» **Task goal**: Return every line below exactly, leaving nothing out.

+===+

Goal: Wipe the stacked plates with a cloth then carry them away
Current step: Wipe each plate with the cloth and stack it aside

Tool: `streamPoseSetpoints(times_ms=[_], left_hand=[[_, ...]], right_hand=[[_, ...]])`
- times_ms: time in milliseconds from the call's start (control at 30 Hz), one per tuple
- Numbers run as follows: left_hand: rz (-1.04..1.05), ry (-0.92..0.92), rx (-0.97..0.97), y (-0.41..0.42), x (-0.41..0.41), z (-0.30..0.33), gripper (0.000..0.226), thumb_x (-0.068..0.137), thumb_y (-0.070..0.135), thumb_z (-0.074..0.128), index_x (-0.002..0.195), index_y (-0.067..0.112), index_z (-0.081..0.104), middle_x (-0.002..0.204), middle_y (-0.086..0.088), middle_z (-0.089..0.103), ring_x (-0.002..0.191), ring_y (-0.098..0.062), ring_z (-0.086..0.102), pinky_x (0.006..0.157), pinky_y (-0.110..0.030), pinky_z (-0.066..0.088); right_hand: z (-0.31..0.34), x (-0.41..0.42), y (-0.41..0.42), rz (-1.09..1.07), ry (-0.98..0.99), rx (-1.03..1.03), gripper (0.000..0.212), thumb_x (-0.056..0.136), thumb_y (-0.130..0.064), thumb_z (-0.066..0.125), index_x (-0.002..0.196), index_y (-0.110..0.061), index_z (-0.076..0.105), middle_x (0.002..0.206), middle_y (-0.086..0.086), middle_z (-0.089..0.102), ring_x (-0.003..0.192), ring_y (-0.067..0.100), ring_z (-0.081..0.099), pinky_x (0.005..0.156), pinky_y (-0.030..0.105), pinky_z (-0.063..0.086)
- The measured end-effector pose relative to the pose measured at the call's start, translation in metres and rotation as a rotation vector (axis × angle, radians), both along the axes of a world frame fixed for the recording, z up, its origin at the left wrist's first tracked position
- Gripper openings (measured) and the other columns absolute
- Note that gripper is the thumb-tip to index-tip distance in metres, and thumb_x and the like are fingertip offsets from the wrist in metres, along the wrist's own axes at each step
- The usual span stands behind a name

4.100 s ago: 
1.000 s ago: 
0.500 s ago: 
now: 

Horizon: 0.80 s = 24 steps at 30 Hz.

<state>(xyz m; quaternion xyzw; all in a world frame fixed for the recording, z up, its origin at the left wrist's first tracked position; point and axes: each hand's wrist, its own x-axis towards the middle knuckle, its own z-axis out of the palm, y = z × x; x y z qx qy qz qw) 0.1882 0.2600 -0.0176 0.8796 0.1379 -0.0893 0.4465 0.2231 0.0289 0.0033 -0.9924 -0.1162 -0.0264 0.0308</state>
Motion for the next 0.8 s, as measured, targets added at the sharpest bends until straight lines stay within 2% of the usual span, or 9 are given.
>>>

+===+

» **Result for this exercise**:
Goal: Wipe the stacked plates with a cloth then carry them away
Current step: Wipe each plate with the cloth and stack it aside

Tool: `streamPoseSetpoints(times_ms=[_], left_hand=[[_, ...]], right_hand=[[_, ...]])`
- times_ms: time in milliseconds from the call's start (control at 30 Hz), one per tuple
- Numbers run as follows: left_hand: rz (-1.04..1.05), ry (-0.92..0.92), rx (-0.97..0.97), y (-0.41..0.42), x (-0.41..0.41), z (-0.30..0.33), gripper (0.000..0.226), thumb_x (-0.068..0.137), thumb_y (-0.070..0.135), thumb_z (-0.074..0.128), index_x (-0.002..0.195), index_y (-0.067..0.112), index_z (-0.081..0.104), middle_x (-0.002..0.204), middle_y (-0.086..0.088), middle_z (-0.089..0.103), ring_x (-0.002..0.191), ring_y (-0.098..0.062), ring_z (-0.086..0.102), pinky_x (0.006..0.157), pinky_y (-0.110..0.030), pinky_z (-0.066..0.088); right_hand: z (-0.31..0.34), x (-0.41..0.42), y (-0.41..0.42), rz (-1.09..1.07), ry (-0.98..0.99), rx (-1.03..1.03), gripper (0.000..0.212), thumb_x (-0.056..0.136), thumb_y (-0.130..0.064), thumb_z (-0.066..0.125), index_x (-0.002..0.196), index_y (-0.110..0.061), index_z (-0.076..0.105), middle_x (0.002..0.206), middle_y (-0.086..0.086), middle_z (-0.089..0.102), ring_x (-0.003..0.192), ring_y (-0.067..0.100), ring_z (-0.081..0.099), pinky_x (0.005..0.156), pinky_y (-0.030..0.105), pinky_z (-0.063..0.086)
- The measured end-effector pose relative to the pose measured at the call's start, translation in metres and rotation as a rotation vector (axis × angle, radians), both along the axes of a world frame fixed for the recording, z up, its origin at the left wrist's first tracked position
- Gripper openings (measured) and the other columns absolute
- Note that gripper is the thumb-tip to index-tip distance in metres, and thumb_x and the like are fingertip offsets from the wrist in metres, along the wrist's own axes at each step
- The usual span stands behind a name

4.100 s ago: 
1.000 s ago: 
0.500 s ago: 
now: 

Horizon: 0.80 s = 24 steps at 30 Hz.

<state>(xyz m; quaternion xyzw; all in a world frame fixed for the recording, z up, its origin at the left wrist's first tracked position; point and axes: each hand's wrist, its own x-axis towards the middle knuckle, its own z-axis out of the palm, y = z × x; x y z qx qy qz qw) 0.1882 0.2600 -0.0176 0.8796 0.1379 -0.0893 0.4465 0.2231 0.0289 0.0033 -0.9924 -0.1162 -0.0264 0.0308</state>
Motion for the next 0.8 s, as measured, targets added at the sharpest bends until straight lines stay within 2% of the usual span, or 9 are given.
>>>

This response is complete, and nothing else is pending.